*EXERCISE OBJECTIVE*: Return the data below unaltered, but strip out the pictures.

Records from a dataset
= = = = = = =
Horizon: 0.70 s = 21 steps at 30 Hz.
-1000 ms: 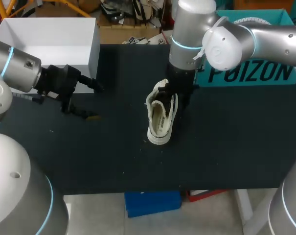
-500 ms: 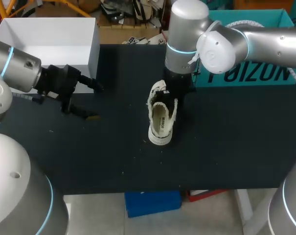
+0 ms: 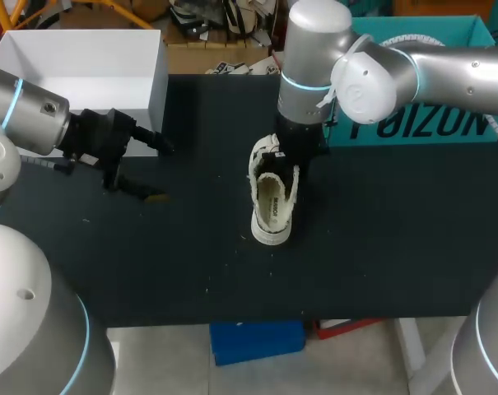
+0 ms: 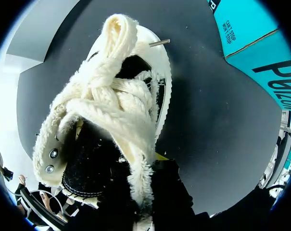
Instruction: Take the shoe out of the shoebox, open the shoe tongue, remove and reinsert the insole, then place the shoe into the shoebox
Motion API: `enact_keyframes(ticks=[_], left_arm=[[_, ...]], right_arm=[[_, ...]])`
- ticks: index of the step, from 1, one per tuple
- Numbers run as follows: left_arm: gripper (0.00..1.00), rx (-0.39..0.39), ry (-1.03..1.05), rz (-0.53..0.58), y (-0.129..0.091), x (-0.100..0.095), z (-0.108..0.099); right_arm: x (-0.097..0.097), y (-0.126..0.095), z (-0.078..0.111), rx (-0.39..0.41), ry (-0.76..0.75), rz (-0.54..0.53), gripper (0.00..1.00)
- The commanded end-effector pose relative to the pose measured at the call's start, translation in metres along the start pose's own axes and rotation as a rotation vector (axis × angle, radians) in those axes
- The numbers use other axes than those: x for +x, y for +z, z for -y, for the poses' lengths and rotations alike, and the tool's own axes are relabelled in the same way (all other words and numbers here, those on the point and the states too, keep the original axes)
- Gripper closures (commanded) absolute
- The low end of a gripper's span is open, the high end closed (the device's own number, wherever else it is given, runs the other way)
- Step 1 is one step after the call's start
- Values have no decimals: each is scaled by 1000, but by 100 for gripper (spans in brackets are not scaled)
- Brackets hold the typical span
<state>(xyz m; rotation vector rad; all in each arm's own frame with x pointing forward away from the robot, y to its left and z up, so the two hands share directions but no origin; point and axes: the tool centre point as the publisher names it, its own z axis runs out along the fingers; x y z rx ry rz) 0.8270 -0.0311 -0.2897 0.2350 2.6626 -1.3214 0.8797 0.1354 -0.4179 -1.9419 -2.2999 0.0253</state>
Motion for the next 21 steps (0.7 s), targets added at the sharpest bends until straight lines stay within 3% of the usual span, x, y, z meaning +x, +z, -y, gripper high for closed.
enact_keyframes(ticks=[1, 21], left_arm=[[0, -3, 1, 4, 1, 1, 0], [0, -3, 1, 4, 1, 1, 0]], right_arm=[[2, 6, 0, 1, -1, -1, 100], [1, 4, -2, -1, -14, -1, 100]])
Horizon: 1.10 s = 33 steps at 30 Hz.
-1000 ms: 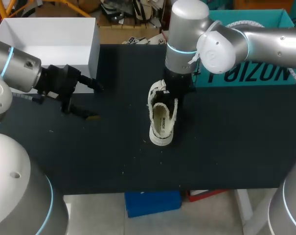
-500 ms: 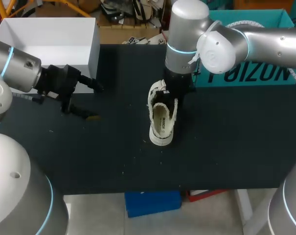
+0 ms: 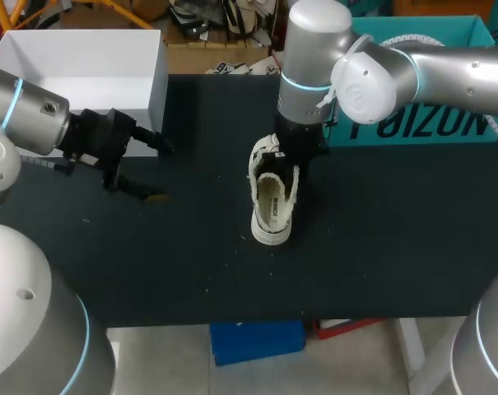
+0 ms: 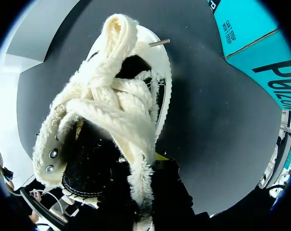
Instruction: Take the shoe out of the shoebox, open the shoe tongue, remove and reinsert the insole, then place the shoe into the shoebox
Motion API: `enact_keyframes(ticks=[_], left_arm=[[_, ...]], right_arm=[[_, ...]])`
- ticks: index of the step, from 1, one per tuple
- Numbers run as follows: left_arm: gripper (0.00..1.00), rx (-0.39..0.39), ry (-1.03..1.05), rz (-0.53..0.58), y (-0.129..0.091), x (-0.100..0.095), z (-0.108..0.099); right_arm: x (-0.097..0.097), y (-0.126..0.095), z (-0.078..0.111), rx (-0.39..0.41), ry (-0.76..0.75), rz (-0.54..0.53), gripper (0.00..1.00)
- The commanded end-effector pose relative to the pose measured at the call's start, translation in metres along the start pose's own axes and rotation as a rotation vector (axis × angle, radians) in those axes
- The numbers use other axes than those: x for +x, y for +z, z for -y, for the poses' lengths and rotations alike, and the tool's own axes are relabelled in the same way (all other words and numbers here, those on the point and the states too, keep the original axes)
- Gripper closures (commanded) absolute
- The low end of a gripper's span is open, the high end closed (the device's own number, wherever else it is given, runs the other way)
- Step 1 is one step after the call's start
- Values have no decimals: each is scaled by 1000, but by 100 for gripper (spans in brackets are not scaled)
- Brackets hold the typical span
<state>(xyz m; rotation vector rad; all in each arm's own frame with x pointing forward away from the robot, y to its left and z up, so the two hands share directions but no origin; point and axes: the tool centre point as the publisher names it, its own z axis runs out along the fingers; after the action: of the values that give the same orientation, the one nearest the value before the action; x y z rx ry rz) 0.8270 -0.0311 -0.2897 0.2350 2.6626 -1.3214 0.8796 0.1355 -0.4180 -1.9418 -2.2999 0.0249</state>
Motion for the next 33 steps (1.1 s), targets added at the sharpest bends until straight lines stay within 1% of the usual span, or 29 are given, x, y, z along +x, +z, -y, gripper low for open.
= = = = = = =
*RESPONSE AREA*:
Horizon: 0.70 s = 21 steps at 30 Hz.
-1000 ms: 
-500 ms: 
+0 ms: 
+0 ms: 
Instruction: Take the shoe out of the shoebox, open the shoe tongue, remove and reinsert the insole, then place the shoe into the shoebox
Motion API: `enact_keyframes(ticks=[_], left_arm=[[_, ...]], right_arm=[[_, ...]])`
- ticks: index of the step, from 1, one per tuple
- Numbers run as follows: left_arm: gripper (0.00..1.00), rx (-0.39..0.39), ry (-1.03..1.05), rz (-0.53..0.58), y (-0.129..0.091), x (-0.100..0.095), z (-0.108..0.099); right_arm: x (-0.097..0.097), y (-0.126..0.095), z (-0.078..0.111), rx (-0.39..0.41), ry (-0.76..0.75), rz (-0.54..0.53), gripper (0.00..1.00)
- The commanded end-effector pose relative to the pose measured at the call's start, translation in metres along the start pose's own axes and rotation as a rotation vector (axis × angle, radians) in those axes
- The numbers use other axes than those: x for +x, y for +z, z for -y, for the poses' lengths and rotations alike, and the tool's own axes are relabelled in the same way (all other words and numbers here, those on the point and the states too, keep the original axes)
- Gripper closures (commanded) absolute
- The low end of a gripper's span is open, the high end closed (the device's own number, wherever else it is given, runs the other way)
- Step 1 is one step after the call's start
- Values have no decimals: each is scaled by 1000, but by 100 for gripper (spans in brackets are not scaled)
- Brackets hold the typical span
<state>(xyz m; rotation vector rad; all in each arm's own frame with x pointing forward away from the robot, y to its left and z up, so the two hands share directions but no origin; point and axes: the tool centre point as the publisher names it, its own z axis runs out along the fingers; x y z rx ry rz) 0.8270 -0.0311 -0.2897 0.2350 2.6626 -1.3214 0.8797 0.1354 -0.4179 -1.9419 -2.2999 0.0253</state>
Motion for the next 21 steps (0.7 s), targets added at the sharpest bends until straight lines stay within 3% of the usual span, x, y, z meaning +x, +z, -y, gripper high for closed.
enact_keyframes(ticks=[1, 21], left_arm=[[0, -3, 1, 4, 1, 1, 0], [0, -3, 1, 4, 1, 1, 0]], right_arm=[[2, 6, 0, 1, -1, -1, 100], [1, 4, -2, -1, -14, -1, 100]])
Horizon: 1.10 s = 33 steps at 30 Hz.
-1000 ms: 
-500 ms: 
+0 ms: 
+0 ms: 
Instruction: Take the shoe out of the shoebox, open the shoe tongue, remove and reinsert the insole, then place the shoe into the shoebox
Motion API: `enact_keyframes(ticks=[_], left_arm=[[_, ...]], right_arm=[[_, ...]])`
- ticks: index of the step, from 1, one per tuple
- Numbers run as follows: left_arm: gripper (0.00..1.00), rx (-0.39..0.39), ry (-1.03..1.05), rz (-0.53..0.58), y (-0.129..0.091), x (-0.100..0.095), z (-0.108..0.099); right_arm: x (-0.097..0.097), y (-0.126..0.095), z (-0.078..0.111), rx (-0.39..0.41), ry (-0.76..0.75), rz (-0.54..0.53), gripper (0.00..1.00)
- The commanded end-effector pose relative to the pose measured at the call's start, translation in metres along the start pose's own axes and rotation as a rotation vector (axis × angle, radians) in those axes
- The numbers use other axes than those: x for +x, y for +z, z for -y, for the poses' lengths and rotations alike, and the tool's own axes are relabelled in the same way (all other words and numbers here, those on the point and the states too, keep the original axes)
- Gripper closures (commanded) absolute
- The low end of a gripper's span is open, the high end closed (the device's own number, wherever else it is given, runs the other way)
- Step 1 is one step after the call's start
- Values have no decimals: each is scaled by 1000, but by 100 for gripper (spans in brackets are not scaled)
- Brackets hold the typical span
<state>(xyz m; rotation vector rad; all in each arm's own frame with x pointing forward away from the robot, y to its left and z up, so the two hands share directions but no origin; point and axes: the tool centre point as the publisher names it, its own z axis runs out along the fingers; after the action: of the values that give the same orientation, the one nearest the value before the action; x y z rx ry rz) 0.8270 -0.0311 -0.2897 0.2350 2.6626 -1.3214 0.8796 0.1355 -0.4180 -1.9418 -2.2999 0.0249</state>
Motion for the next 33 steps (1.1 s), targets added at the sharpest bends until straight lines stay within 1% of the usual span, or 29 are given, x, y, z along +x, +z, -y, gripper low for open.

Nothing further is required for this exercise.